At the time, the extremely conservative Roman church chanted in monotone, and indeed even after the introduction of the Ambrosian hymns and Gregorian Chant, which was an adaptation of early Byzantine Chant and uses the same eight tone system as Ambrosian, Byzantine and West Syriac Chant (and I believe Armenian Chant, but don’t quote me on that), as well as the newer Slavonic Chants, Low Masses in the Roman Rite continued to be chanted in monotone until the tenth century, by which time priests adopted the custom of praying them silently or in a low voice or whisper audible only to the altar server (except in some cases where the Scripture is read aloud, at present). There was also in the early 20th century the Dialogue Mass, and since at least the 18th century the Missa Cantata, the latter of which allowed the celebration of the mass with music without having a deacon and subdeacon as required by a Solemn High Mass or a Solemn Pontifical Mass (although there are also Pontifical Low Masses, one famous example of which was the Pontifical Requiem for President John F. Kennedy, which was said as a pontifical low requiem mass I believe due to the wishes of the bereaved Jacqueline Kennedy, later to be wed to Aristotle Onassis, as you doubtless know but which I mention for the benefit of teenaged members of the forum who might read this thread and be unaware of that historical fact, although, I must confess, I admit the prospect of a teenager having the desire to read one of my verbose posts is limited, if not entirely absent (I do actually relate well to intelligent teenagers in person and I think one of my strengths as a clergyman is my skill at youth ministry; I have been actively encouraged to launch a YouTube channel by some and am considering it).

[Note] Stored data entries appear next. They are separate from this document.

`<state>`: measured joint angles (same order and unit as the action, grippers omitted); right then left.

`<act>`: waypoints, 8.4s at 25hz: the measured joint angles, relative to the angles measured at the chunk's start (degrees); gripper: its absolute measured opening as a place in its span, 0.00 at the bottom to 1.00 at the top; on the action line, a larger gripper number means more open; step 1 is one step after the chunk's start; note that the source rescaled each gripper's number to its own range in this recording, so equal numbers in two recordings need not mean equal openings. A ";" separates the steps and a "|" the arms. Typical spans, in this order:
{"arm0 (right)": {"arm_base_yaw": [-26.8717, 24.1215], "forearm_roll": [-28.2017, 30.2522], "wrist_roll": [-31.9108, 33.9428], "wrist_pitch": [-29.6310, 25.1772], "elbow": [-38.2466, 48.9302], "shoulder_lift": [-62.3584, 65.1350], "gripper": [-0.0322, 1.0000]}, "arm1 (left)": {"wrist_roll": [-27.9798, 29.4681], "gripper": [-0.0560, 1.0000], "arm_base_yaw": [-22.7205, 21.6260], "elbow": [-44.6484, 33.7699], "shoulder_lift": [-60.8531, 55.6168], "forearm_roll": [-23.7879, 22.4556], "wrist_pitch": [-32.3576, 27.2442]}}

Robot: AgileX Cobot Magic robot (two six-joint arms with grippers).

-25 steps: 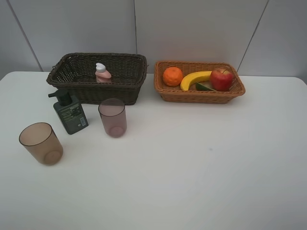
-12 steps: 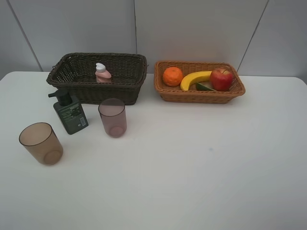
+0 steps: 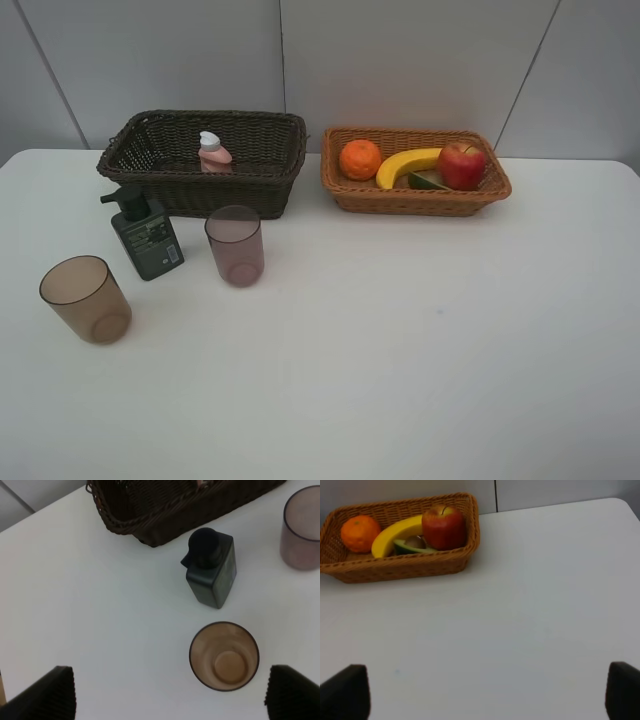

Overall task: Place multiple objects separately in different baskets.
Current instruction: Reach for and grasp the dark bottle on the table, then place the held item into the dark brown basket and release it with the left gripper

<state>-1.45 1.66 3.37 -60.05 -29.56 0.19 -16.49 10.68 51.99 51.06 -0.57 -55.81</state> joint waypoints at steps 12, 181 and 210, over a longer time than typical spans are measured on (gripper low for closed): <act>0.00 0.00 0.00 0.00 0.00 0.00 1.00 | -9.24 1.00 0.00 9.90 23.12 2.22 0.11; 0.00 0.00 0.00 0.34 0.00 0.00 1.00 | -9.44 0.96 1.53 47.49 73.06 -9.14 13.67; 0.00 0.00 0.00 0.36 0.00 0.00 1.00 | -9.44 1.00 1.53 47.64 72.37 -8.51 13.58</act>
<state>-1.45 1.66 3.37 -59.69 -29.56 0.19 -25.93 12.21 99.63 123.42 -9.08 -42.23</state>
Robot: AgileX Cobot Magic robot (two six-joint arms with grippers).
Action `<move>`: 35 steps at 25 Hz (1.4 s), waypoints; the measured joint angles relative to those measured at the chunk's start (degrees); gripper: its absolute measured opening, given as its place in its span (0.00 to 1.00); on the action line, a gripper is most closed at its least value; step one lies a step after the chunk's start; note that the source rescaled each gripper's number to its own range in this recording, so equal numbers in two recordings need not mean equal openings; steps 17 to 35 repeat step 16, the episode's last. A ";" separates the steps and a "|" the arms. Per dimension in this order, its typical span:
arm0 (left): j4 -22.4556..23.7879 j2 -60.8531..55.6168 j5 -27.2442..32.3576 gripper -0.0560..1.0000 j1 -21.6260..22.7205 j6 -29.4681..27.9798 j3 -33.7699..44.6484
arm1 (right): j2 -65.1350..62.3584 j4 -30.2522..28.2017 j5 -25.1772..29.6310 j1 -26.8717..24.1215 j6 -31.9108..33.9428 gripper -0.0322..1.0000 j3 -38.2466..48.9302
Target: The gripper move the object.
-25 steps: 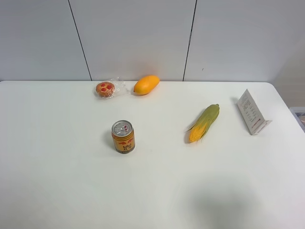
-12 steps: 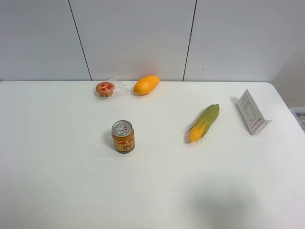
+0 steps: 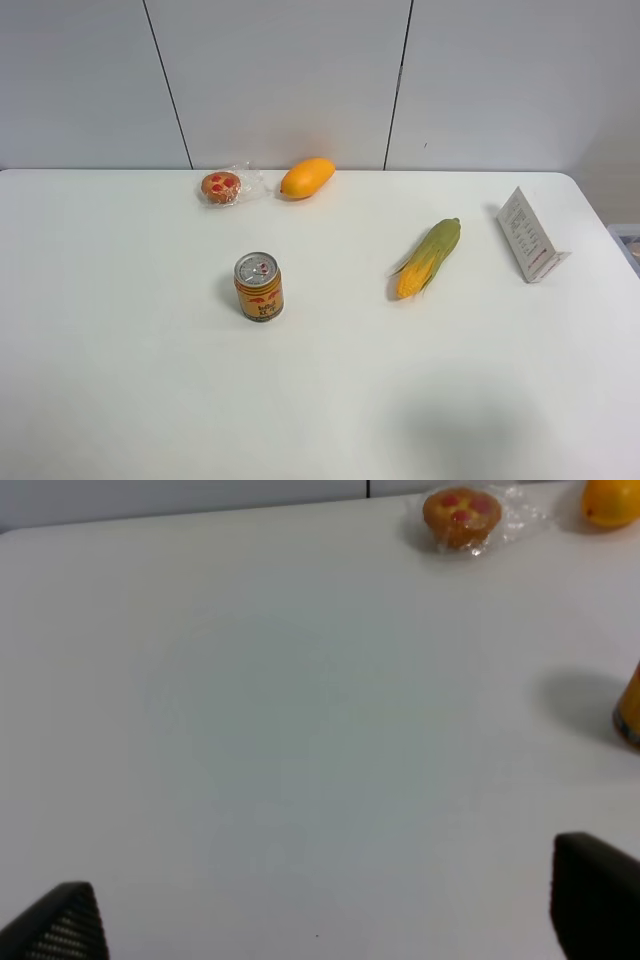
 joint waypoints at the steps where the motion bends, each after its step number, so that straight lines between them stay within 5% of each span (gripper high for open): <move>1: 0.00 0.00 0.00 1.00 0.00 0.00 0.00 | 0.00 0.00 0.00 0.00 0.00 0.99 0.00; 35: 0.00 0.00 0.00 1.00 0.00 0.00 0.00 | 0.00 0.00 0.00 0.00 0.00 0.99 0.00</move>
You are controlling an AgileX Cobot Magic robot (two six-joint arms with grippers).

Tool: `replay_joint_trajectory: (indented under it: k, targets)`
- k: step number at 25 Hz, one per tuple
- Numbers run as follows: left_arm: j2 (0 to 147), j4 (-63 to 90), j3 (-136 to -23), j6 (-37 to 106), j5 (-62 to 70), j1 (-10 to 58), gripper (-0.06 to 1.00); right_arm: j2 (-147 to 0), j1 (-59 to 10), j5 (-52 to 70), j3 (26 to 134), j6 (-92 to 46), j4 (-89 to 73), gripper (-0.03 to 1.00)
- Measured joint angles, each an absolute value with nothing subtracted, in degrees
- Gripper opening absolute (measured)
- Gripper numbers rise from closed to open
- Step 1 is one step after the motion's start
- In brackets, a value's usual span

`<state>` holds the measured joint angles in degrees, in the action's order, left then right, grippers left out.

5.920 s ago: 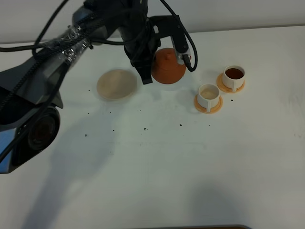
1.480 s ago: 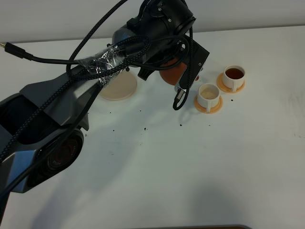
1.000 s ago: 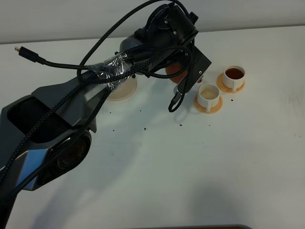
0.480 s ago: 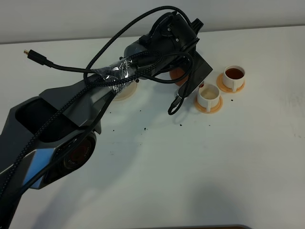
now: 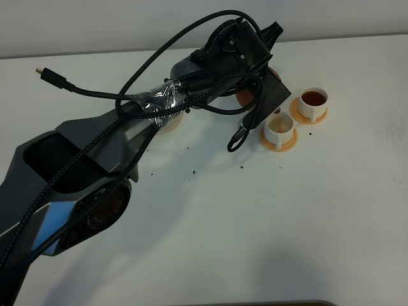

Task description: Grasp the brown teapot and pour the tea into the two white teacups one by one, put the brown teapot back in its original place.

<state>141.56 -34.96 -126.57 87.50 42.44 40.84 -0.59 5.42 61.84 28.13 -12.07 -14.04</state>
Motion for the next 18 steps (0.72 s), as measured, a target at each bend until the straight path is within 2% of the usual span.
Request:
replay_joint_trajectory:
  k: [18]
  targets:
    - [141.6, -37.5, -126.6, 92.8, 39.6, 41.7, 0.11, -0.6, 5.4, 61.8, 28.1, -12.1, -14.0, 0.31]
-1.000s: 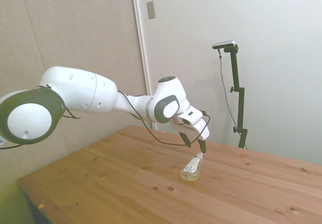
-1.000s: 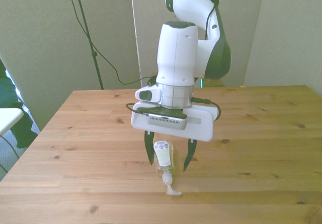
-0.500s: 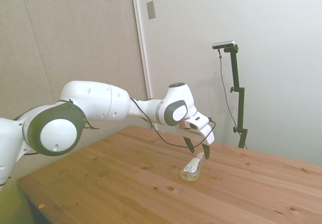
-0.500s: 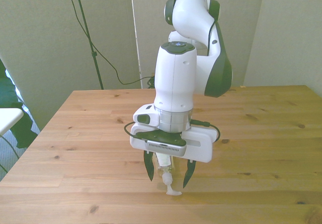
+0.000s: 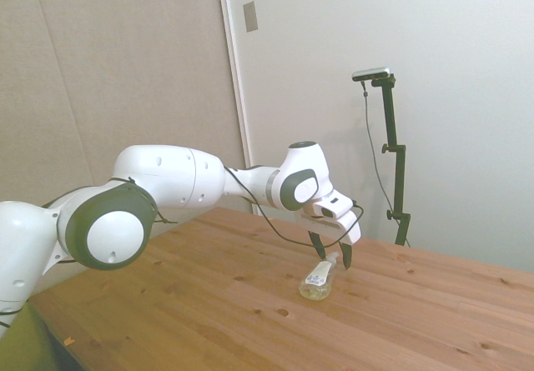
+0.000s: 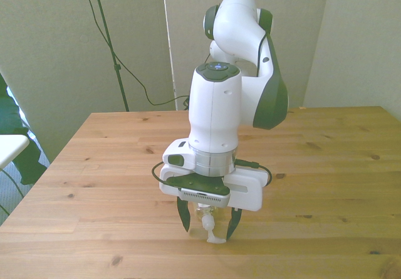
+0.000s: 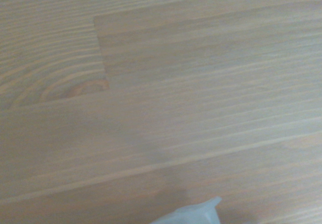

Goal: Stand the sanitizer

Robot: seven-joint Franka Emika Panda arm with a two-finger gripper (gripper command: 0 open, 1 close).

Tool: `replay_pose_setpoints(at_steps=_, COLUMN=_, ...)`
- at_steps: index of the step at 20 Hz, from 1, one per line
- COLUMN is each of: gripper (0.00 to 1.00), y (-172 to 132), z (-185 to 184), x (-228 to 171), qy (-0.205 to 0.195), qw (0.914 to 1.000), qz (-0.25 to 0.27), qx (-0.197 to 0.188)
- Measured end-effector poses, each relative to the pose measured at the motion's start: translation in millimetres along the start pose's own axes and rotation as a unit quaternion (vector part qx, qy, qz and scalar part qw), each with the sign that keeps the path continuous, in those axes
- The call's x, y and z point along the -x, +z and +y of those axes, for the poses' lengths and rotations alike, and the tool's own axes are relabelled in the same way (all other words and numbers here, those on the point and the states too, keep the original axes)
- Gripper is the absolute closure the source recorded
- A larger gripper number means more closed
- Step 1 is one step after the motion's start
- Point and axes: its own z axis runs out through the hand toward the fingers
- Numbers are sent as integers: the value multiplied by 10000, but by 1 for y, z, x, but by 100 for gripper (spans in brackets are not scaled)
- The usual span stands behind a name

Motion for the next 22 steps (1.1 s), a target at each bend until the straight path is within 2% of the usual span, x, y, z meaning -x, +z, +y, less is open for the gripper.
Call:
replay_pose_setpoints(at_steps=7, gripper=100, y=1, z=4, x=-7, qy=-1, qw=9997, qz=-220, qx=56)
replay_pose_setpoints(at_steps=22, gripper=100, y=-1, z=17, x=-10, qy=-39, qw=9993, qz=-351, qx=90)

At any rate, this conservativism, on the part of the Roman Church, which lasted in my opinion until Leo I, who was the first to style himself “Pontifex Maximus” and who was also the first to intervene with his own personal views in an ecumenical council, an event which lead to the EO/OO schism which sadly continues until the present, so I myself am not a fan of Leo I. However I love St. Celestine, who did everything in his power to support St. Cyril the Great in his struggle against Nestorius (and indeed Patriarch John of Antioch, whose interference in the move to depose and anathematize Nestorius is well known.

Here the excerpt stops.